Victor Hugues, commissaire de la République
 
Ordre du travail, Victor Hugues, 1794
Après la proclamation en Guadeloupe du décret du 16 pluviôse an II, les 683 habitations (dont 288 sucreries) des planteurs guillotinés ou en fuite sont administrées par un séquestre pour le compte...de Victor Hugues lui même. En dépit des promesses effectuées, le passage au salariat se fait attendre pour diverses raisons : la monétarisation est insuffisante et Hugues profite de ce système sans pour autant trouver les avances nécessaires pour payer les salaires des 683 habitations. Alors que les cultivateurs doivent se contenter d'une part de récolte, leurs chefs d'ateliers reçoivent un ordre de travail et de nouvelles paroles pour une Marseillaise qu'on adapte à la cause de la production.
Ordre du travail
Cinq heures et demie du matin - la cloche avertira les citoyens et citoyennes de se réunir dans un lieu quelconque indiqué par le principal chef de l'habitation
Cinq heures trois quarts - le chef entonnera un des couplets de l'hymne républicain, terminé par le cri de : Vive la République ! Il sera strict à l'heure et prendra l'habitude de n'attendre personne. Ensuite il fera l'appel nominal et pointera les absents.
Ces mesures remplies, les citoyens se rendront de suite à l'ouvrage avec leur conducteur, toujours en chantant, et avec cette gaîté simple et vive qui doit animer le bon enfant de la patrie.
Le principal chef se transportera de son côté dans toutes les cases des citoyens ; il interrogera ceux qui s'y trouveront, et leur demandera pourquoi ils ne sont pas avec les autres au travail ; il écoutera leurs excuses, examinera si elles sont légitimes ou non, et prendra des notes.
Tous les chefs communiqueront au moins une fois par décade avec le commissaire délégué, ou avec la municipalité, ou avec ceux préposés pour recevoir le détail des travaux et de la conduite des citoyens pendant la décade.
A huit heures, le déjeûner, pris sur le terrain, à l'exemple des sans-culottes cultivateurs en France.
A huit heures et demie, on reprend le travail qui cessera à onze heures et demie.
A deux heures après dîner, la cloche annonce partout la fin du repos.
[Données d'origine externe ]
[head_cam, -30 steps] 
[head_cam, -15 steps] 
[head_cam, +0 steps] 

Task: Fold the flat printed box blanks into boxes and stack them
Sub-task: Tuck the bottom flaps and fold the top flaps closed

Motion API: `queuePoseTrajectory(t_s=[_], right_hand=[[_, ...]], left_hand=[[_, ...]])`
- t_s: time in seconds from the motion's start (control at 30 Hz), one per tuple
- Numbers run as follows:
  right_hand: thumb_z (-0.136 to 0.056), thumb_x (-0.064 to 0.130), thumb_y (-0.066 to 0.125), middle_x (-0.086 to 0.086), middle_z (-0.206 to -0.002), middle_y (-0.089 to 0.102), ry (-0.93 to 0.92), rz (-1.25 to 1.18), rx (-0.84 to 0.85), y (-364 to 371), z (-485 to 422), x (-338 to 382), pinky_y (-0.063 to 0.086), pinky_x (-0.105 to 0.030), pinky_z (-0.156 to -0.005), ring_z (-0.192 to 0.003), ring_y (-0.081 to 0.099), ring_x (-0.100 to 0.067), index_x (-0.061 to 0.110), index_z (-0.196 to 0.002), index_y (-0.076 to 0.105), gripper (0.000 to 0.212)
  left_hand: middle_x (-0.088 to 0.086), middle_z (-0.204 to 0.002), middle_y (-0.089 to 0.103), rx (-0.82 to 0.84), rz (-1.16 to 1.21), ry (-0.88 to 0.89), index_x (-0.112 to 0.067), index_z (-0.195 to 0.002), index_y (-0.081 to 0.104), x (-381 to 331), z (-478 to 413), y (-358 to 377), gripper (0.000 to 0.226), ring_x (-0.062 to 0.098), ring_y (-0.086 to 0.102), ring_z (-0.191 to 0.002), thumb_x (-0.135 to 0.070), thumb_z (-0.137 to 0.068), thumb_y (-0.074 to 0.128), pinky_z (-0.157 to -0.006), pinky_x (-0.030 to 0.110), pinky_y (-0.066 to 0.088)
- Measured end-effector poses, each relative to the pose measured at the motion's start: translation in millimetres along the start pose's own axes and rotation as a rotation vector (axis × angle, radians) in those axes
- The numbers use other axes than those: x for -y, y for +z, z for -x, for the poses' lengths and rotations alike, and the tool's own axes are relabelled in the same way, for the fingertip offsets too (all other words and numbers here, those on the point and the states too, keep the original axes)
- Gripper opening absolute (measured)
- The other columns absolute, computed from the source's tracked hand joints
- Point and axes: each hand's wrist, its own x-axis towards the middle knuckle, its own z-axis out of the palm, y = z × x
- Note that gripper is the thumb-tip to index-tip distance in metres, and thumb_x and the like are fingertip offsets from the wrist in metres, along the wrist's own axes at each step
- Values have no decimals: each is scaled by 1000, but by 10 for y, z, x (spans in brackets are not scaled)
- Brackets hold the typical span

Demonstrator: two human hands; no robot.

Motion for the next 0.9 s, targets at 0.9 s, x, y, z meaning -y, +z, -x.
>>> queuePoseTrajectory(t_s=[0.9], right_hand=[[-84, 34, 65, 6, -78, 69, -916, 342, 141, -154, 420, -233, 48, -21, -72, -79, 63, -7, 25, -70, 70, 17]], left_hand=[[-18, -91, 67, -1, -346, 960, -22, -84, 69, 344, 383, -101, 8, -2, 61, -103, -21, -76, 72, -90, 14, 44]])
Les citoyens et citoyennes se rendront alors comme le matin au lieu indiqué. Le chef fera l'appel nominal, et répétera généralement le soir les mesures prises le matin.
Le travail cessera à la nuit
Malgré cet ordre, lorsque le bien de l'habitation demandera, dans certains temps, que les citoyens et citoyennes donnent quelques heures de plus au travail, qu'ils fassent le quart lorsque le moulin marchera, nous sommes persuadés que tous s'y prêteront en vrai républicains.

Les chefs auront soin de remarquer fidèlement ceux-là qui montrent partout la meilleure volonté.

 

 

Auguste Lacour, Histoire de la Guadeloupe, t. II : 1789-1798, Basse-Terre, 1857, Rééd. EDCA, 1976, pp. 379-386.